DEVILLE, Etienne : Le Miracle de la Châsse de Monsieur Sainct Ursin.- Lisieux : chez l'auteur, 1922.- 11 p.-2 f. de pl.
SAISIE DU TEXTE : Sylvie Pestel pour la collection électronique de la Bibliothèque Municipale de Lisieux (20.02.1996). RELECTURE : Anne Guézou. ADRESSE : Bibliothèque municipale de Lisieux - BP 216 - F 14107 Lisieux cedex. TEL. : 31.48.66.50. MINITEL : 31.48.66.55. E-MAIL : [Olivier Bogros] 100346.471@compuserve.com
Diffusion libre et gratuite (freeware)
illustrations non reproduites

Le Miracle de la Châsse de Monsieur Sainct Ursin

par

Etienne DEVILLE

(On le trouve à Lisieux chez l'auteur, qui ne le vend pas. MCMXX)

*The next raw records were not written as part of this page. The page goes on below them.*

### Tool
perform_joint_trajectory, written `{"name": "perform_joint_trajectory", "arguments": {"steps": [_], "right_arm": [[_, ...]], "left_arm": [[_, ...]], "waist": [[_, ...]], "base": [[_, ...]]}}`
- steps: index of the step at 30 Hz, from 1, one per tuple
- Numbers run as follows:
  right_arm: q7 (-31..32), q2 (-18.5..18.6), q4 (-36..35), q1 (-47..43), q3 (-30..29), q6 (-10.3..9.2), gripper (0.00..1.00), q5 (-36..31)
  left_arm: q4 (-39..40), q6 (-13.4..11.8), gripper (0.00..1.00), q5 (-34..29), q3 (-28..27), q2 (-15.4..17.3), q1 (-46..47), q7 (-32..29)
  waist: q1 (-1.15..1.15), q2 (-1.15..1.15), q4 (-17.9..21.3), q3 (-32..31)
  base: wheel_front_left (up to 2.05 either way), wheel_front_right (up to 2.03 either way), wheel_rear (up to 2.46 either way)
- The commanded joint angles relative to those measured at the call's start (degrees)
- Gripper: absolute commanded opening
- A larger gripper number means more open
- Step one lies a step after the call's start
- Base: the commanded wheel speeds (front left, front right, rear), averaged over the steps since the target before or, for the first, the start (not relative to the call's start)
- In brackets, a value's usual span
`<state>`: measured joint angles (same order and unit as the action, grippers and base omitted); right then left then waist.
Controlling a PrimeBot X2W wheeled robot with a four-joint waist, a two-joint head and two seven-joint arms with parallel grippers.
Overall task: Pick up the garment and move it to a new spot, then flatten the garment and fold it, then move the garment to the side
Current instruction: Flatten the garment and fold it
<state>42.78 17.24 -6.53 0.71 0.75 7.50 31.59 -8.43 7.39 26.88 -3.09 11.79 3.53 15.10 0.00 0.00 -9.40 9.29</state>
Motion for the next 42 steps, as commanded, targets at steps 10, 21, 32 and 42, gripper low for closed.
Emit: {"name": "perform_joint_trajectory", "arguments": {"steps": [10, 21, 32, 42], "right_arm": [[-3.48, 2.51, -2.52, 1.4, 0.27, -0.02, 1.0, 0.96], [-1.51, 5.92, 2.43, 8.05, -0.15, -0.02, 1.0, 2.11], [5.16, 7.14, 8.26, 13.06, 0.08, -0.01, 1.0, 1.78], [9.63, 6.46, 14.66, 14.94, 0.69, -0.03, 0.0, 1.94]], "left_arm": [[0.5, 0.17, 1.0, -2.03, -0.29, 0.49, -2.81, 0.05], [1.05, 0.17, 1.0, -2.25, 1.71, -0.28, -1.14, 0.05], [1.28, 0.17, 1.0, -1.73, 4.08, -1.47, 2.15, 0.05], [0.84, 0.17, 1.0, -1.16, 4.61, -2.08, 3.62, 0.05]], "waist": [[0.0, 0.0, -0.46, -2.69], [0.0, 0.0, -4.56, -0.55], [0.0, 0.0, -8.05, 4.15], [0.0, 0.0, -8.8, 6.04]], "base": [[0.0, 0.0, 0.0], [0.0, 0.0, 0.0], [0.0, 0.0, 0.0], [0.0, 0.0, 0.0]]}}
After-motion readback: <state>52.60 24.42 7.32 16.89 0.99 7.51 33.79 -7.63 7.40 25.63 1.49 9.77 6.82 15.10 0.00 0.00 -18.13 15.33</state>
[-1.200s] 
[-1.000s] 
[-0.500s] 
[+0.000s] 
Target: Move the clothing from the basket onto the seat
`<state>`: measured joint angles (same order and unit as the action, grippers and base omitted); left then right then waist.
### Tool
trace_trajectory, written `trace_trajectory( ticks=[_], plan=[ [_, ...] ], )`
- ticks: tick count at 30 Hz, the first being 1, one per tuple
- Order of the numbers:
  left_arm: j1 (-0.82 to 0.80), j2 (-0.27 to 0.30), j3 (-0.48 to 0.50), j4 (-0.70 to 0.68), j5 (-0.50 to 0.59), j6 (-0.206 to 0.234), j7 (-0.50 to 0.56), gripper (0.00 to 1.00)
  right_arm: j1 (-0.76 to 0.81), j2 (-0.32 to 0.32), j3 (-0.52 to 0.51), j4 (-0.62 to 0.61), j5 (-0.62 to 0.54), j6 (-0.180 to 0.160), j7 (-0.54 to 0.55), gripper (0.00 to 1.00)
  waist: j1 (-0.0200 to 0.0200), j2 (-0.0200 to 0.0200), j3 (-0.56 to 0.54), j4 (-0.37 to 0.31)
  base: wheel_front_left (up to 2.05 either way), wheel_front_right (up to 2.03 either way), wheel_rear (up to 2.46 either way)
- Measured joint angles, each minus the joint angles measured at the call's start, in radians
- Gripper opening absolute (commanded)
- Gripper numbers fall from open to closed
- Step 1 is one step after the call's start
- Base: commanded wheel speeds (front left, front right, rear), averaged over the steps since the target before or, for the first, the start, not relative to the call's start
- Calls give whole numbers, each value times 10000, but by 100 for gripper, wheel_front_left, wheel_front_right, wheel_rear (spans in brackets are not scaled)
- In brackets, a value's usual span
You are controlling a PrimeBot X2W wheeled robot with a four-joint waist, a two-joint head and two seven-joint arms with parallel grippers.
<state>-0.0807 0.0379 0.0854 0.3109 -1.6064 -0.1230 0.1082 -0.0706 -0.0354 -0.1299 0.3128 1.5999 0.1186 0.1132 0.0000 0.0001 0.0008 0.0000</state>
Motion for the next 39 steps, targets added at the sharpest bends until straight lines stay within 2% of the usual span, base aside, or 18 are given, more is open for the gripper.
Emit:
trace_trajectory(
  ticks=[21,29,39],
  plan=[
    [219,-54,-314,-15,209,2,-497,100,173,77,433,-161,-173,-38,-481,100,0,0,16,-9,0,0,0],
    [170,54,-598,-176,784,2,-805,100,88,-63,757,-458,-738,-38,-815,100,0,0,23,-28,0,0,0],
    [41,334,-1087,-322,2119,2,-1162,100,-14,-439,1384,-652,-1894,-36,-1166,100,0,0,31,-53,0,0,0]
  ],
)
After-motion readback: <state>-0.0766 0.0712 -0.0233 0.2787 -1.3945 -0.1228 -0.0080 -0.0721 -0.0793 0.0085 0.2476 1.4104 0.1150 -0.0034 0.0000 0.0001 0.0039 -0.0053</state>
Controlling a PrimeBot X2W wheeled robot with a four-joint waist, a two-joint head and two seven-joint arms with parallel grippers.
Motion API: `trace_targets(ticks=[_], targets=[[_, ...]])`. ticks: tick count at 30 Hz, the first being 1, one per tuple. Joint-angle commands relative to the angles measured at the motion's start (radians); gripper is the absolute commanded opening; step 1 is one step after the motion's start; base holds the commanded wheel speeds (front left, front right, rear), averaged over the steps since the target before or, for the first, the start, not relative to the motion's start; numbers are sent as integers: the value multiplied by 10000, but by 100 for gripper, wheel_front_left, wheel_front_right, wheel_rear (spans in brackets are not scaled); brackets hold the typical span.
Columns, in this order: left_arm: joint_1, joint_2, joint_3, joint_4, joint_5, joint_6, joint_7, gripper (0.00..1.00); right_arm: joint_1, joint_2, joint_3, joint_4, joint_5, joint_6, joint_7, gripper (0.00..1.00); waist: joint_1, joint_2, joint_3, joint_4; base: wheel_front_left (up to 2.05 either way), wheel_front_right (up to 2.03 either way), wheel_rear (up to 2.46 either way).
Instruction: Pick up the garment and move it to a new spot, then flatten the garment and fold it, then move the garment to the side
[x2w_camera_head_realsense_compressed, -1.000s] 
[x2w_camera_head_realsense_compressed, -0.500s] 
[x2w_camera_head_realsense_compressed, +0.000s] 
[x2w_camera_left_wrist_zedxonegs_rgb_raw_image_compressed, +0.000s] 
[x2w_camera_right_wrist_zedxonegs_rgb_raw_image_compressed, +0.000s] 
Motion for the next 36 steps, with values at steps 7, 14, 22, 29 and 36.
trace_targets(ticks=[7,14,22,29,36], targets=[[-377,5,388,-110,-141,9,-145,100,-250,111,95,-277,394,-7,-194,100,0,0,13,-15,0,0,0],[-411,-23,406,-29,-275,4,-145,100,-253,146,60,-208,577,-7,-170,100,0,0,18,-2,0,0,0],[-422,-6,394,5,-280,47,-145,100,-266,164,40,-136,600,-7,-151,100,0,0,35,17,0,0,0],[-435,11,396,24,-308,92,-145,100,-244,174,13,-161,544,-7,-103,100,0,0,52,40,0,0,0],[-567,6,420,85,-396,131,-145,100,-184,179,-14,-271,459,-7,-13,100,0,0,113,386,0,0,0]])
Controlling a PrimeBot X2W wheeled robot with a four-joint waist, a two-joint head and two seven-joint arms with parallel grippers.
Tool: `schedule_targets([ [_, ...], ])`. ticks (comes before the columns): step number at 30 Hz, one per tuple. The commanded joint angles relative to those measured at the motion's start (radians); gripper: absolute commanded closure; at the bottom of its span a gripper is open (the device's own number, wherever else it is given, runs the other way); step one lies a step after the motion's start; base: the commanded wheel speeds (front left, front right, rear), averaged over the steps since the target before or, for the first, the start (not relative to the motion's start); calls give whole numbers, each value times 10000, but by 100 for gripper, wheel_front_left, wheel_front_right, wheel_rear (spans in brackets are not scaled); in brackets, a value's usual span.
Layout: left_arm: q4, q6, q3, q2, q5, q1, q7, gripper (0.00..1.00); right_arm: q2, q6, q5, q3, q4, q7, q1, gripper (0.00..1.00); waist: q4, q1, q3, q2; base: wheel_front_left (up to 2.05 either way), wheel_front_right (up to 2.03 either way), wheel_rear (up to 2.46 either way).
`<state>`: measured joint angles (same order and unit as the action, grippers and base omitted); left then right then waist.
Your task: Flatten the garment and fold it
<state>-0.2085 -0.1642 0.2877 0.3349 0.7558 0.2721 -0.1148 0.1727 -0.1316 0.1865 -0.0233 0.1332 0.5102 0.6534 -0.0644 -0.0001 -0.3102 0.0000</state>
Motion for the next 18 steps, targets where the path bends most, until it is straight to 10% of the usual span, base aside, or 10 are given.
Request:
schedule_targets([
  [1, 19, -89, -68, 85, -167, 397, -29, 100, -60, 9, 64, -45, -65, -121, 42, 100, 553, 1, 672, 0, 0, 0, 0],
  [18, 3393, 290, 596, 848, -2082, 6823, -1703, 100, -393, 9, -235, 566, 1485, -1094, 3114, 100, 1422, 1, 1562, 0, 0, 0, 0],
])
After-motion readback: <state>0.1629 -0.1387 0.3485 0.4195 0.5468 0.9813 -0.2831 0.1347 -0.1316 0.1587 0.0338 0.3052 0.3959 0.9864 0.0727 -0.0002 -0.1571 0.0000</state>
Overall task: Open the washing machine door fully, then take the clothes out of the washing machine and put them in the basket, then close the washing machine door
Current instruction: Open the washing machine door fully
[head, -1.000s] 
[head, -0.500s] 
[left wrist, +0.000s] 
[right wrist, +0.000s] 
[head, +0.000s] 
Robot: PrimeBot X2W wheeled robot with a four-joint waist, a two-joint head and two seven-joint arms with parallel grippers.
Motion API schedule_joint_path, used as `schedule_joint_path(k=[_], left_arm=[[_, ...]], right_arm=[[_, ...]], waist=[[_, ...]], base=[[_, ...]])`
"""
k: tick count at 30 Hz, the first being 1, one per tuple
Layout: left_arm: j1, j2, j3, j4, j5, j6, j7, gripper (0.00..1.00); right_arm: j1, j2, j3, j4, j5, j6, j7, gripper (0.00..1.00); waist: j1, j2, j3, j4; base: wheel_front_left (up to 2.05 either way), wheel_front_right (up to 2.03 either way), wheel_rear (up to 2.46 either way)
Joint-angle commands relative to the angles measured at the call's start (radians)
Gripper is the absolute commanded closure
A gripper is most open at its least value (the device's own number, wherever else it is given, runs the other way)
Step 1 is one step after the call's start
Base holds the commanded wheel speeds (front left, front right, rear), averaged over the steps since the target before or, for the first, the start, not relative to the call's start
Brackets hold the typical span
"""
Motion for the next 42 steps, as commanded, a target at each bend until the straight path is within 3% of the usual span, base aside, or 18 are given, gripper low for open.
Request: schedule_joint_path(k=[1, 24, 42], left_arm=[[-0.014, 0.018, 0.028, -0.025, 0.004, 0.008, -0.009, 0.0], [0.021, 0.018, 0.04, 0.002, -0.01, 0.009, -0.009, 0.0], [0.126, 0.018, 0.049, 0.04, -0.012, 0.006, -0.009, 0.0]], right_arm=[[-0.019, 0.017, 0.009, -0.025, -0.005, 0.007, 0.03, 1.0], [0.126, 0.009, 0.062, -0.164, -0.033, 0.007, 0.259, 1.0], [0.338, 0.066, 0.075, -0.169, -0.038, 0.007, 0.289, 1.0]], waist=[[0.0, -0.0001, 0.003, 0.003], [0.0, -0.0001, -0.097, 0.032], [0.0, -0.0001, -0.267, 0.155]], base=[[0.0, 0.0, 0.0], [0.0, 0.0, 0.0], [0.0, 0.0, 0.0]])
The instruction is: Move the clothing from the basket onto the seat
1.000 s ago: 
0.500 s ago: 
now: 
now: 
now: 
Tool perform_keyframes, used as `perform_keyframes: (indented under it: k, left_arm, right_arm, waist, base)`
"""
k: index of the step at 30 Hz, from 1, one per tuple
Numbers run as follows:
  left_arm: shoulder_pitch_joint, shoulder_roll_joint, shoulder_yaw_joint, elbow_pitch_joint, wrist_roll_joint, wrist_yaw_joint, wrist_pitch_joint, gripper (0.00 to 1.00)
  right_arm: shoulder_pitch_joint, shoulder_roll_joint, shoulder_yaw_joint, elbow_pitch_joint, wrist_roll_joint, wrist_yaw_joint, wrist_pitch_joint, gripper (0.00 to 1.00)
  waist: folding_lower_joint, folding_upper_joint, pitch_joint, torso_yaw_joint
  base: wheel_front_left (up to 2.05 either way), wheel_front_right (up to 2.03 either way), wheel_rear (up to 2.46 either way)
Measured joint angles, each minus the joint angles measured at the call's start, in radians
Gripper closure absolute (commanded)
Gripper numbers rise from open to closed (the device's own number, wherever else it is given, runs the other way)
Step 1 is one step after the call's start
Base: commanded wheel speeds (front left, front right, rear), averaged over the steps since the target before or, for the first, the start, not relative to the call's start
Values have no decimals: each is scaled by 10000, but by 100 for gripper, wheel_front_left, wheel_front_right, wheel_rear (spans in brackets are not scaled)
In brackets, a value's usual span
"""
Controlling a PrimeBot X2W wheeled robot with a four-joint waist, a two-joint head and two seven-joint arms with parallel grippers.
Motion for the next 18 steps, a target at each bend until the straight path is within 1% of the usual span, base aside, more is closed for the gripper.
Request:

En ce temps-là, la ville de Lisieux était en liesse et se préparait, par des fêtes somptueuses, à célébrer la dédicace de la cathédrale romane que venait de terminer l'évêque Hugues d'Eu.

C'était au milieu du XIe siècle, en 1055 exactement. La piété des Lexoviens avait permis l'achèvement de la basilique, commencée par l'évêque Herbert, où devait avoir lieu, dans la suite, le 15 mars 1091, l'ordination du moine historien normand Orderic Vital.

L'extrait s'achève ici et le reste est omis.